| 要旨トップ | 目次 | | 日本生態学会第59回全国大会 (2012年3月,大津) 講演要旨 ESJ59/EAFES5 Abstract |
一般講演(ポスター発表) P3-322J (Poster presentation)
科学技術政策の課題として,科学技術の成果をわかりやすく社会に伝えることが挙げられ,社会と科学技術との関わりを一層深めるための努力が求められている。豊かな自然環境を有する地域の多くは観光地であるため,専門の観光ガイド(以下,ガイド)によって自然環境についての解説が行われている。一方で,このような地域で多くの研究活動がなされており,観光を通じて研究成果を伝えることができれば重要な科学技術コミュニケーションの機会となりうる。しかし,当該地域において,研究活動から得られた知見がどのように観光を通じて伝えられているのかは分かっていない。

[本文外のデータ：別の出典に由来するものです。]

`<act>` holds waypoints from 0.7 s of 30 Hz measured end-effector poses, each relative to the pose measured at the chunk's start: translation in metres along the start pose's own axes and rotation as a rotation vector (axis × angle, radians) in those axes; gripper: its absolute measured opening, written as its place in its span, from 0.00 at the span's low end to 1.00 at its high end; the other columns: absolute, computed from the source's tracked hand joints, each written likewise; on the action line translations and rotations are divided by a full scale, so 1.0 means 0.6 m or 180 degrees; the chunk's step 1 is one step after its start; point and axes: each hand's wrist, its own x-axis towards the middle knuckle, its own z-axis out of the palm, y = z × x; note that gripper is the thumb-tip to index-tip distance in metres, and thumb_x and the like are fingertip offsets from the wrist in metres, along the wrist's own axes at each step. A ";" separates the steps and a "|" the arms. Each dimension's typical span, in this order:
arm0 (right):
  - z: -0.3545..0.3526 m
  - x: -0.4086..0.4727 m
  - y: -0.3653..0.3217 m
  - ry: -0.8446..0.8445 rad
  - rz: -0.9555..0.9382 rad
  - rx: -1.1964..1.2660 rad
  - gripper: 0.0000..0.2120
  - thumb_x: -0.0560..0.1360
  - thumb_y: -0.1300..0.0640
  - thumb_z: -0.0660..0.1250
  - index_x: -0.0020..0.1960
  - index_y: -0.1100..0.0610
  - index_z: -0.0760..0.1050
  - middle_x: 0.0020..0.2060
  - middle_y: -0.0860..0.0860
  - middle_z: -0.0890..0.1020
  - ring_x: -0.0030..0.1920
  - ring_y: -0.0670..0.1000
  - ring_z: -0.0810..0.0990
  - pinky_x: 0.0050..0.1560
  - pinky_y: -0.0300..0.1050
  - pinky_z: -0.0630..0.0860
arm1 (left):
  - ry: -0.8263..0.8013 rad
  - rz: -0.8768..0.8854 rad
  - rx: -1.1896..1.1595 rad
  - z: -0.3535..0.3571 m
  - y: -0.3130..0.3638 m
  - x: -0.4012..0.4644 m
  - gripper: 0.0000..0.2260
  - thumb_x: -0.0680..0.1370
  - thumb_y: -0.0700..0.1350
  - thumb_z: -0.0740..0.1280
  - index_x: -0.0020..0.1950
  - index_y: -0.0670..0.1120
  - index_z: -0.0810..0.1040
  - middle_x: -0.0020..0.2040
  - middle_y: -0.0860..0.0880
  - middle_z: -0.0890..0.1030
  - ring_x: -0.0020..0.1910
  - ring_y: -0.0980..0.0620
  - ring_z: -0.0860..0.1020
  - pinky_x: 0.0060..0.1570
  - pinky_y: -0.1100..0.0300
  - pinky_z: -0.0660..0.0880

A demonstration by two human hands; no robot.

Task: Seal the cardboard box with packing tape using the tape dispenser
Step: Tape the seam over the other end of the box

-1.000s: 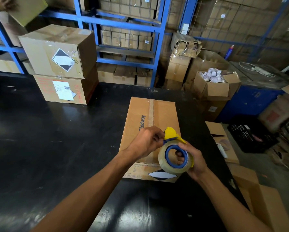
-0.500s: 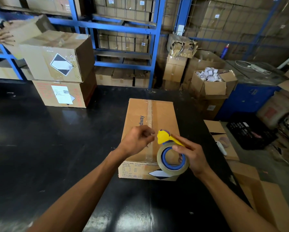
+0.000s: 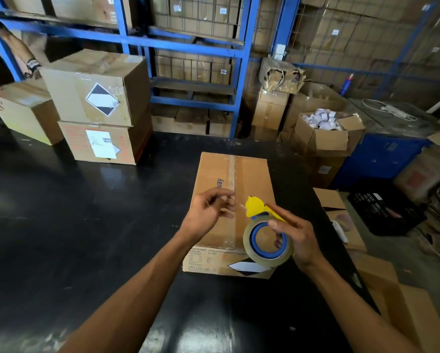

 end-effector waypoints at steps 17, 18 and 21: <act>-0.016 0.002 0.024 -0.0209 -0.0511 -0.1020 0.24 0.70 0.57 0.76 0.63 0.41 0.77 0.56 0.47 0.79 0.53 0.44 0.80 0.49 0.39 0.78 | -0.0660 -0.2425 -0.0386 0.010 -0.004 0.030 0.09 0.80 0.36 0.63 0.57 0.36 0.81 0.42 0.44 0.86 0.38 0.52 0.85 0.38 0.58 0.83; -0.017 0.005 0.028 -0.0238 -0.0512 -0.1056 0.25 0.70 0.57 0.76 0.63 0.41 0.76 0.55 0.48 0.79 0.52 0.44 0.80 0.49 0.40 0.78 | -0.0591 -0.2336 -0.0307 0.012 -0.005 0.031 0.09 0.80 0.35 0.63 0.55 0.35 0.81 0.40 0.44 0.85 0.37 0.52 0.84 0.37 0.58 0.83; -0.026 0.012 0.044 -0.0313 -0.0596 -0.1313 0.26 0.69 0.54 0.76 0.65 0.42 0.75 0.53 0.49 0.78 0.52 0.46 0.80 0.51 0.42 0.79 | -0.0270 -0.1938 0.0045 0.021 -0.006 0.033 0.08 0.79 0.34 0.63 0.44 0.35 0.81 0.36 0.42 0.80 0.33 0.50 0.80 0.32 0.61 0.81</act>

本研究は,観光地における研究者の役割と研究成果の普及状況を明らかにするため,東京都小笠原村父島にて研究者とガイドに対するアンケート及びインタビュー調査を行なった。父島におけるガイドと研究者の接点を類型化したところ,父島においては主に1)研究成果の報告,2)調査・外来種駆除作業(以下,調査業),3)講習会,4)ルール策定の4つの場面があることが明らかになった.これらの中でも,調査業は,現場で学術的研究に直接触れ,ガイドと研究者の間のコミュニケーションを可能にする機会として重要であった.次に,研究成果や研究者に対するガイドの意識を分析したところ,ガイドは接点の場によらず,研究成果が解説をする上で重要であると評価していた.一方,調査業で研究者と付き合いがあるガイドは,付き合いがないガイドと比べ,観光業の発展においても研究者の必要性を強く感じており,調査研究活動が観光振興において重要な役割を担うと考えていた.
今後,観光を通じた科学技術コミュニケーションを促進するためには,研究者とガイドの接点の場を確保することが必要で,さらに,研究者とガイドが協働しながら観光地の調査研究活動を行うことで,ガイド自らが科学技術コミュニケーションの重要な担い手になりうる可能性がある。